3. “Stereo Love” By Edward Maya feat. Vika Jigulina (2009) — Peaked At #16
Landing in the top three is Edward Maya‘s breakthrough international smash, “Stereo Love.” This song is different from many others on this list, as it leans towards a more tropical sound than poppy synths. Maya and the lead singer, Vika Jigulina, are both Romanian — yet their 2009 tune transports you to a lush beach in Ibiza. The delicate vocals combined with the atmospheric production, accompanied by the accordion riffs, made for a win-win at nightclubs everywhere. The result is simply hypnotic!
Everyone couldn’t get enough of “Stereo Love,” and its certifications prove it! The song went Platinum various places worldwide: eight times in Norway, twice over in three countries (Canada, Italy and Spain) and once over in the US.
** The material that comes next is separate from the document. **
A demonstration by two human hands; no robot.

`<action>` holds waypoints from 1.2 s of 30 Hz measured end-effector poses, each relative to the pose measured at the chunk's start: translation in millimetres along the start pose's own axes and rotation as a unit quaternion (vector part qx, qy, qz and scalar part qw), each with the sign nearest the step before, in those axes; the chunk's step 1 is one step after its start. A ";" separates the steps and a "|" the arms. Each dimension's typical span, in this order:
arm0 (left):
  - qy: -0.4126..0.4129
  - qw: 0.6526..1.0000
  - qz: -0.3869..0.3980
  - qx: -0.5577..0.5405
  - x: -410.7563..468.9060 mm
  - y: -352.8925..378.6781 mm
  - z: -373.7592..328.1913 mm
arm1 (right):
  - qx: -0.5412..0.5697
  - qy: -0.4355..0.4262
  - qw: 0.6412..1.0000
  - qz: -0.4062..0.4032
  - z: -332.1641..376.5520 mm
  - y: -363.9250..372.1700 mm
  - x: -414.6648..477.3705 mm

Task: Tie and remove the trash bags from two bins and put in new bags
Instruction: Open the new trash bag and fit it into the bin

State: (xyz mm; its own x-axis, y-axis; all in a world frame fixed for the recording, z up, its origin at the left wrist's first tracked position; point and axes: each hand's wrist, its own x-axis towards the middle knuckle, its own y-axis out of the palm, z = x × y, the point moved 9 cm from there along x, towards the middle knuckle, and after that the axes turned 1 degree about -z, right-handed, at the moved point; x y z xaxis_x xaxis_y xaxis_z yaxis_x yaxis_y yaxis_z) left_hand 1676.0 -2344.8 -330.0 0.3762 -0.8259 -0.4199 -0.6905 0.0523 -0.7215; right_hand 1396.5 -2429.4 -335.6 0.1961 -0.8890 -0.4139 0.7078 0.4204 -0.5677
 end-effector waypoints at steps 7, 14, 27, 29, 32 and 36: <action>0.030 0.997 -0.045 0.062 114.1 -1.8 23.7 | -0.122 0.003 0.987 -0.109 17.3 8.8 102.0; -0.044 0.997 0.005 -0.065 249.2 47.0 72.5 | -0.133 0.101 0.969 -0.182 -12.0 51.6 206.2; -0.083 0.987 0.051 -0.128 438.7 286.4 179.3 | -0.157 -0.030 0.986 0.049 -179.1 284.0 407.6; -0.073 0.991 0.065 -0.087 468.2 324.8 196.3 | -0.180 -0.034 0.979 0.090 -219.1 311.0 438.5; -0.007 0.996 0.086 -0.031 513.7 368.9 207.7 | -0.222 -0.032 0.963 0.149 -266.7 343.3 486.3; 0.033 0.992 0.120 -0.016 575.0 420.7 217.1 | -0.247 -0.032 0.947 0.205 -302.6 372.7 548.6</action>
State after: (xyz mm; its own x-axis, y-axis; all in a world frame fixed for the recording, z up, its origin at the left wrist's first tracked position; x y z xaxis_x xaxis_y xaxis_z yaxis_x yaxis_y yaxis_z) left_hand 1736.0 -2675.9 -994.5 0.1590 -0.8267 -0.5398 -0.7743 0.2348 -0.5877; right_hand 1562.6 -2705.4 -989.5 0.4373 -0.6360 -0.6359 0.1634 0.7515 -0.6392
2. “It Feels So Good” By Sonique (2000) — Peaked At #8
We’re almost there, folks! My choice for the second-greatest eurodance tune from the past decade is none other than Sonique‘s “It Feels So Good.” This song is another example as to why 2000 was an awesome year for international music. Here’s the thing: it actually debuted in 1998 (another rule-breaker, sorry not sorry). But two years later, “It Feels So Good” was re-released to even wider international success than the first time around — which is why it charted on Billboard Hot 100 in the new millennium.
The song is a stunning blend of house, dance and a touch of hip-hop that is combined with the British singer’s bold vocals. Sonique continues to perform and make music in England, but none of her singles went on to achieve similar success as her breakthrough hit. I mean, the title says it all — listening to the song just makes you feel so damn good!
1. “Mr. Saxobeat” By Alexandra Stan (2010) — Peaked At #21
Topping off this list is the song that everyone both in America and Europe simply could not get out of their heads! “Mr. Saxobeat” debuted back in 2010, yet its catchiness doesn’t come off as cheesy when re-listening to it four years later. We have Romania to thank again for this upbeat hit, which is where singer Alexandra Stan is from.
“Mr. Saxobeat” was the second single off Stan’s debut LP, Saxobeats, and obviously became the most successful. The artist incorporated horn instrumentation way before tunes like “Problem” and “Talk Dirty” even existed — how’s that for a musical trendsetter? Alexandra Stan is still putting out music (it’s mainly stationed in Japan), but “Mr. Saxobeat” will most likely remain her one-hit wonder. Yet we definitely don’t think that is a bad thing, don’t you agree?